• **Work request**: Would you return, word for word, the lines running from the one with "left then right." to the final line of the listing below, pictures omitted?

• **Dataset extract**:
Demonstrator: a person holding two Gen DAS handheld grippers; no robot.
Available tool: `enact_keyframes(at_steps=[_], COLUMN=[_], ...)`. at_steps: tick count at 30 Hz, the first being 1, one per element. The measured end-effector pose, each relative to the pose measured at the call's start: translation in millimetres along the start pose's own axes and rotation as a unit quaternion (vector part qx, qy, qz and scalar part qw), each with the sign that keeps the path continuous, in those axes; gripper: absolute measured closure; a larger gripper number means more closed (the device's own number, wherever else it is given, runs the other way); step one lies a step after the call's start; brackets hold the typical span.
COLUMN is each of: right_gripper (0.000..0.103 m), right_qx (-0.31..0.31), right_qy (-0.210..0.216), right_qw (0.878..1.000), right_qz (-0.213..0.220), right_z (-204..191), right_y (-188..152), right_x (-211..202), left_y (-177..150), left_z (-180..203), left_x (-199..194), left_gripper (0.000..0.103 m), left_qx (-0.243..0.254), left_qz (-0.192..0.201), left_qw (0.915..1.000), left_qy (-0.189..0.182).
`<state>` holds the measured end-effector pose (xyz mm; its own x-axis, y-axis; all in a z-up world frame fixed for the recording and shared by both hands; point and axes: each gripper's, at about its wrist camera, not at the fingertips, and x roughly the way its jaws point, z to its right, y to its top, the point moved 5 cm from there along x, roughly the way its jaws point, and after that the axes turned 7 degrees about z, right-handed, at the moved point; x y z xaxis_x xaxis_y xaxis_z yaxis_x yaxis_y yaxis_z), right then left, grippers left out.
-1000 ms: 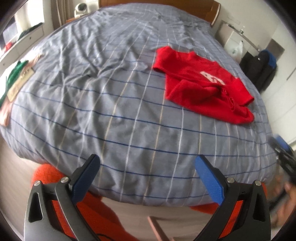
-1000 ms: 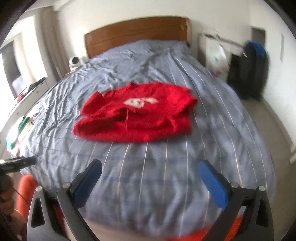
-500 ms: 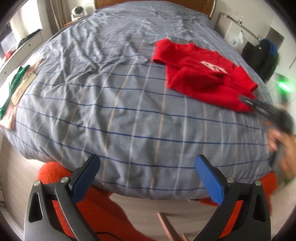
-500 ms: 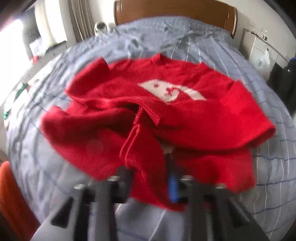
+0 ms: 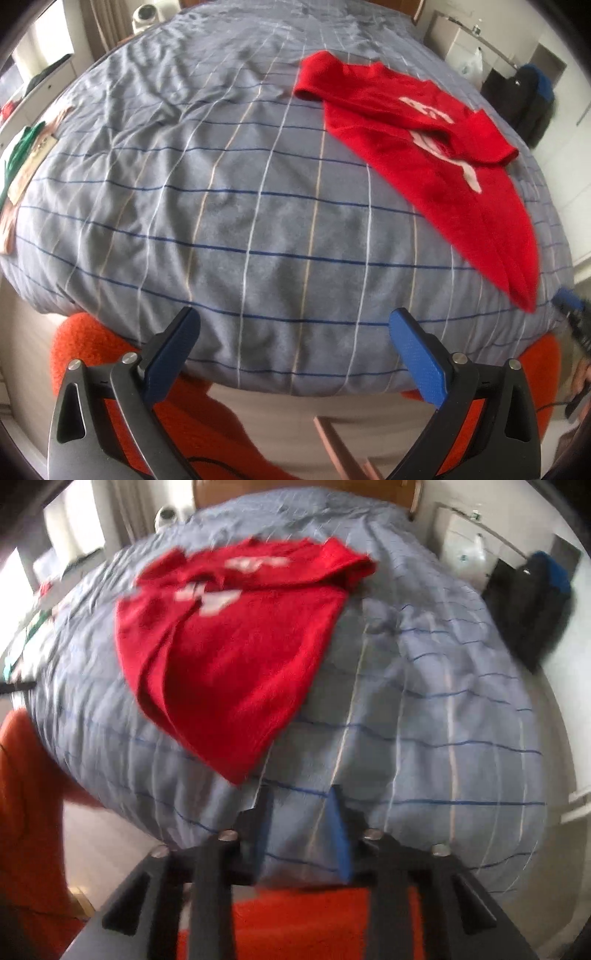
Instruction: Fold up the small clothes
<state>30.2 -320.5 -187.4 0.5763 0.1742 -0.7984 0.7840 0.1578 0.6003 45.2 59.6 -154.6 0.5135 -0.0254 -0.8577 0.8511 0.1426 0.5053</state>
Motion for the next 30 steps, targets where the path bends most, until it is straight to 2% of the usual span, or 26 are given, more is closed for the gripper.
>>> enact_keyframes(at_steps=[1, 3, 6, 8, 11, 12, 14, 15, 16, 17, 18, 19, 20, 21, 24, 25, 28, 29, 30], right_gripper=[0.058, 0.052, 0.052, 0.052, 0.052, 0.051, 0.050, 0.050, 0.050, 0.050, 0.050, 0.050, 0.051, 0.051, 0.051, 0.051, 0.050, 0.050, 0.050], right_qx=[0.003, 0.003, 0.023, 0.069, 0.095, 0.088, 0.059, 0.023, -0.008, -0.069, -0.099, -0.140, -0.151, -0.155, -0.119, -0.081, 0.053, 0.111, 0.151], right_qy=[0.018, 0.050, 0.102, 0.115, 0.155, 0.178, 0.261, 0.313, 0.336, 0.377, 0.388, 0.406, 0.417, 0.419, 0.376, 0.346, 0.259, 0.215, 0.183], right_qw=[1.000, 0.998, 0.992, 0.989, 0.982, 0.979, 0.964, 0.950, 0.942, 0.923, 0.916, 0.902, 0.894, 0.892, 0.917, 0.934, 0.964, 0.970, 0.971], right_qz=[0.015, 0.040, 0.067, 0.067, 0.047, 0.037, 0.012, 0.000, -0.006, -0.024, -0.030, -0.043, -0.056, -0.065, -0.058, -0.044, 0.002, 0.017, 0.022], right_z=[-8, -27, -56, -63, -97, -113, -166, -197, -212, -242, -253, -265, -268, -266, -227, -199, -109, -68, -38], right_y=[13, 42, 94, 123, 136, 131, 113, 98, 82, 56, 41, 14, 0, -12, -29, -26, -14, -10, -10], right_x=[-1, 3, 39, 79, 128, 135, 131, 117, 103, 80, 67, 46, 36, 29, 13, 10, 5, 5, 4], left_y=[0, -1, -3, -4, -4, -3, -4, -4, -5, -5, -5, -6, -6, -6, -9, -9, -10, -10, -10], left_z=[-1, -2, -3, -5, -22, -28, -48, -56, -66, -69, -73, -75, -73, -69, -47, -36, -8, 1, 11], left_x=[-1, -3, -12, -22, -34, -35, -35, -33, -28, -23, -17, -7, -3, 5, 29, 38, 59, 65, 71], left_gripper=[0.001, 0.001, 0.001, 0.001, 0.001, 0.001, 0.001, 0.001, 0.001, 0.001, 0.001, 0.001, 0.001, 0.001, 0.001, 0.001, 0.002, 0.005, 0.015], left_qx=[-0.003, -0.007, -0.006, -0.002, -0.008, -0.013, -0.035, -0.045, -0.060, -0.068, -0.077, -0.087, -0.088, -0.086, -0.066, -0.056, -0.032, -0.027, -0.022], left_qz=[0.001, 0.002, 0.010, 0.019, 0.034, 0.035, 0.038, 0.037, 0.036, 0.033, 0.027, 0.022, 0.021, 0.017, -0.005, -0.013, -0.028, -0.033, -0.039], left_qw=[1.0000, 1.0000, 0.9999, 0.9998, 0.9992, 0.9990, 0.9981, 0.9976, 0.9969, 0.9965, 0.9960, 0.9956, 0.9957, 0.9961, 0.9974, 0.9974, 0.9958, 0.9951, 0.9940], left_qy=[0.000, -0.001, 0.001, 0.006, 0.021, 0.024, 0.035, 0.037, 0.037, 0.037, 0.035, 0.026, 0.020, 0.010, -0.028, -0.043, -0.080, -0.089, -0.100])
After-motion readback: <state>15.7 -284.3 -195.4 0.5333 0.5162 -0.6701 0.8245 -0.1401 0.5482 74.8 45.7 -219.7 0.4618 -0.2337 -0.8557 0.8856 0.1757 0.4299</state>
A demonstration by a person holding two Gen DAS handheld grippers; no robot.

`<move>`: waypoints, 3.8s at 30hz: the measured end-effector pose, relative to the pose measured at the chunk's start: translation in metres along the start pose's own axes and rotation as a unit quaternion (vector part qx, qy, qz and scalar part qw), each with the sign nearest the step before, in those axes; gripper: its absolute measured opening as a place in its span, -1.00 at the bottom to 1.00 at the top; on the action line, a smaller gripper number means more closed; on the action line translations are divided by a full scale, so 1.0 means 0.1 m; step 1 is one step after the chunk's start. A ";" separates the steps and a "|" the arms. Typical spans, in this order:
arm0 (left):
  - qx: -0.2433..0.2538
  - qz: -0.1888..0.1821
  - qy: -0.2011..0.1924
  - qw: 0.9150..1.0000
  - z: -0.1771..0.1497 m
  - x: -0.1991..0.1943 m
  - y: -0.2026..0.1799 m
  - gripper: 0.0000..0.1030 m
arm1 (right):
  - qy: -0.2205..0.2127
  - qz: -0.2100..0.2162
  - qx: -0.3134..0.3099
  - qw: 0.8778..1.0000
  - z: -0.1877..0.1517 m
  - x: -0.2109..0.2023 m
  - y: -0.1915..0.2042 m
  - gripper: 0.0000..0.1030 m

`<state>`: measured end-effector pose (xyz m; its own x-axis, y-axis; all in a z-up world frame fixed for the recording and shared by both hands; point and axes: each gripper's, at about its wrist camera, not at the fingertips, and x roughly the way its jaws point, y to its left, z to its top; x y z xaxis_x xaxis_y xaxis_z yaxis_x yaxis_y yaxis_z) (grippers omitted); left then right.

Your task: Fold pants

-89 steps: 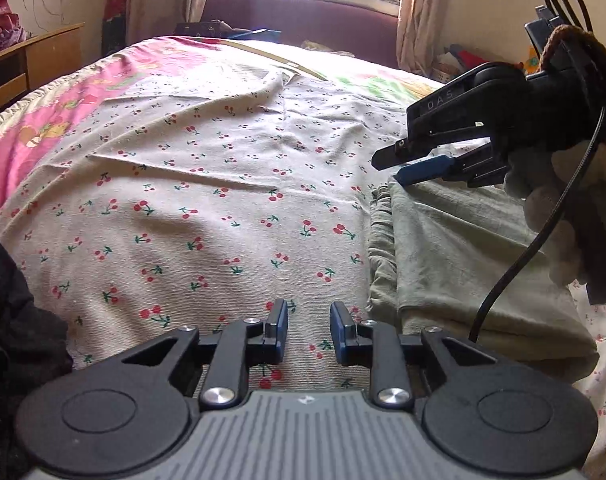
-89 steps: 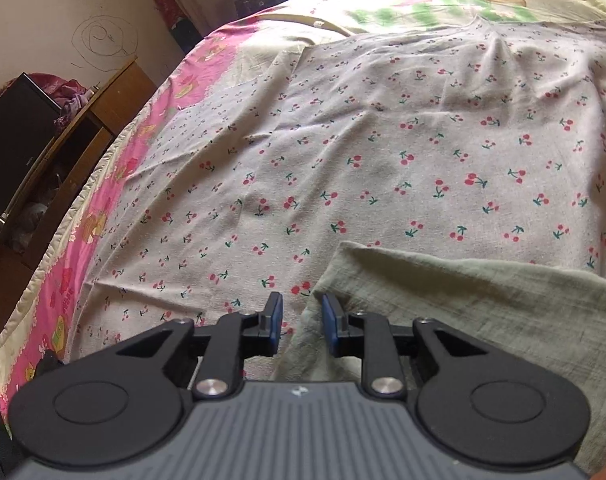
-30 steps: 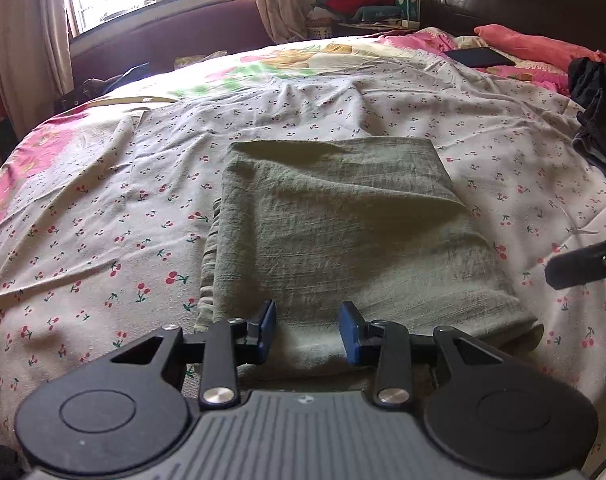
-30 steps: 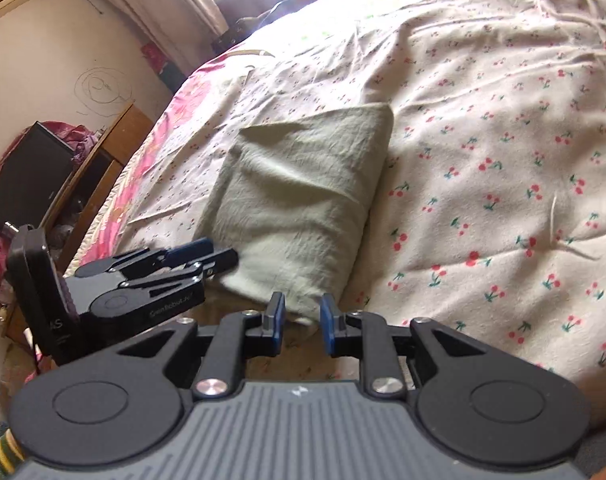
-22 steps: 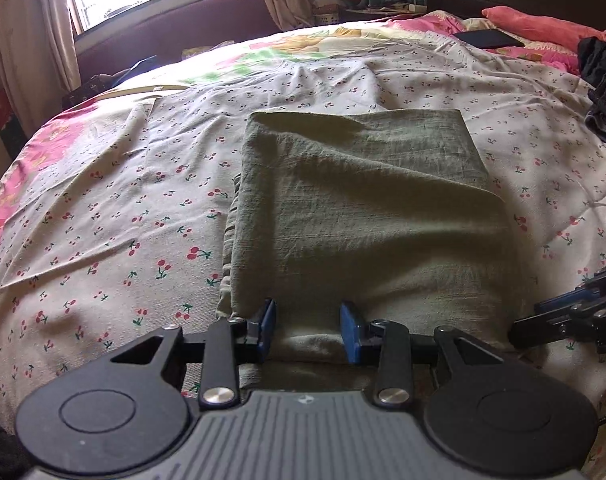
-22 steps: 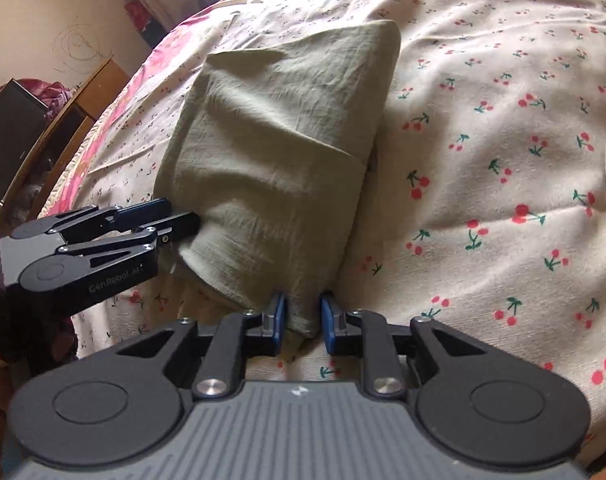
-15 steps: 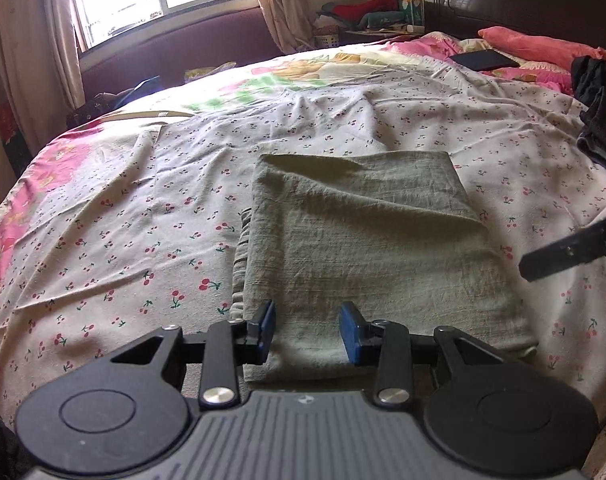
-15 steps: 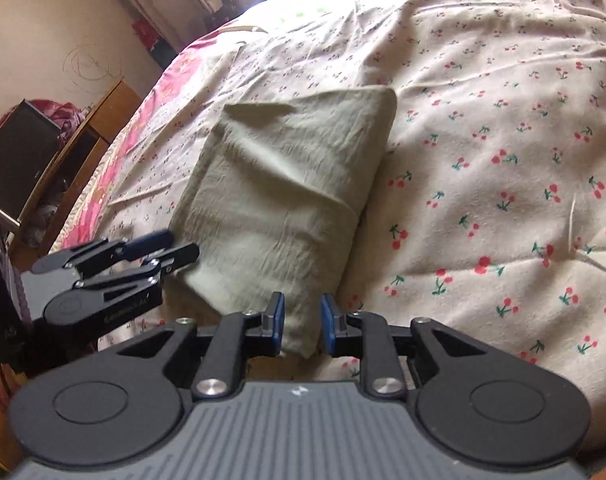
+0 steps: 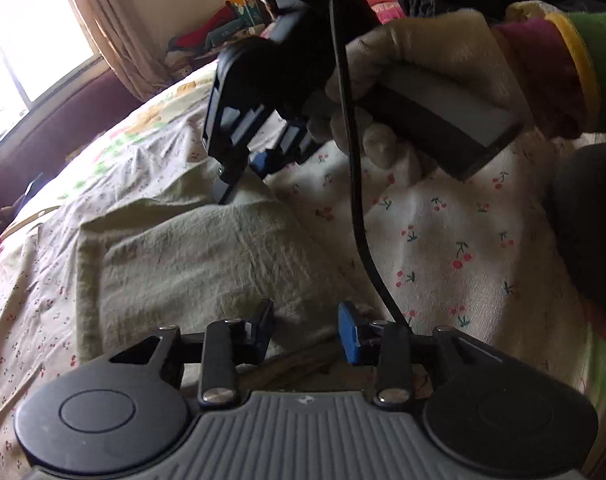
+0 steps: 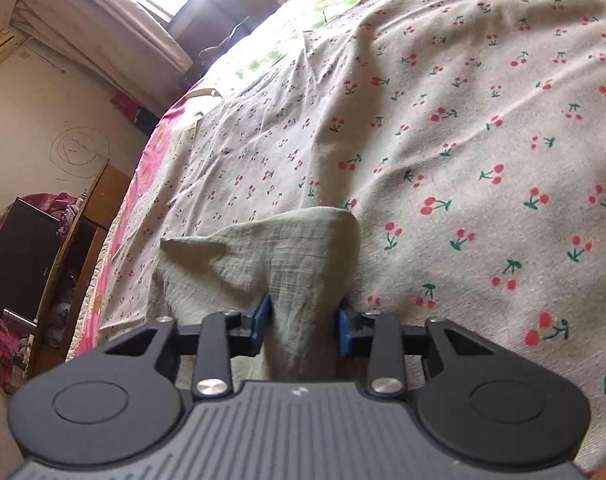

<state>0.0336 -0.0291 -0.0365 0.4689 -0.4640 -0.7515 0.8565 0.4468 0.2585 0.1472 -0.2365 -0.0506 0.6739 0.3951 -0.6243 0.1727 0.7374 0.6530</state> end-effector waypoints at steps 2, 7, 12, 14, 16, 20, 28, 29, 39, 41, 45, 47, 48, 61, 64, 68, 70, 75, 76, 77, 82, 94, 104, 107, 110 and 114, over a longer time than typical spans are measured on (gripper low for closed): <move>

• **Completed exercise**:
`<state>`: measured end-effector pose (xyz m; its own x-axis, y-axis; all in a z-up world frame fixed for the recording and shared by both hands; point and axes: each gripper's, at about its wrist camera, not at the fingertips, and x roughly the way its jaws point, y to its left, z to its top; x y z xaxis_x xaxis_y xaxis_z yaxis_x yaxis_y yaxis_z) (grippers omitted); left then right.

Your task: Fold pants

-89 steps: 
-89 steps: 
-30 steps: 
-30 steps: 
-22 steps: 
-22 steps: 
-15 steps: 
-15 steps: 
+0 steps: 
+0 steps: 

<state>0.0336 -0.0291 -0.0365 0.4689 -0.4640 -0.7515 0.8565 0.4468 0.2585 0.1472 -0.2365 -0.0506 0.6739 0.3951 -0.6243 0.1727 0.7374 0.6530</state> end-effector waypoints at steps 2, 7, 12, 14, 16, 20, 28, 29, 39, 41, 45, 47, 48, 61, 64, 68, 70, 75, 76, 77, 82, 94, 104, 107, 110 and 114, over a longer time than typical spans are measured on (gripper low for closed): <move>

This answer is now complete.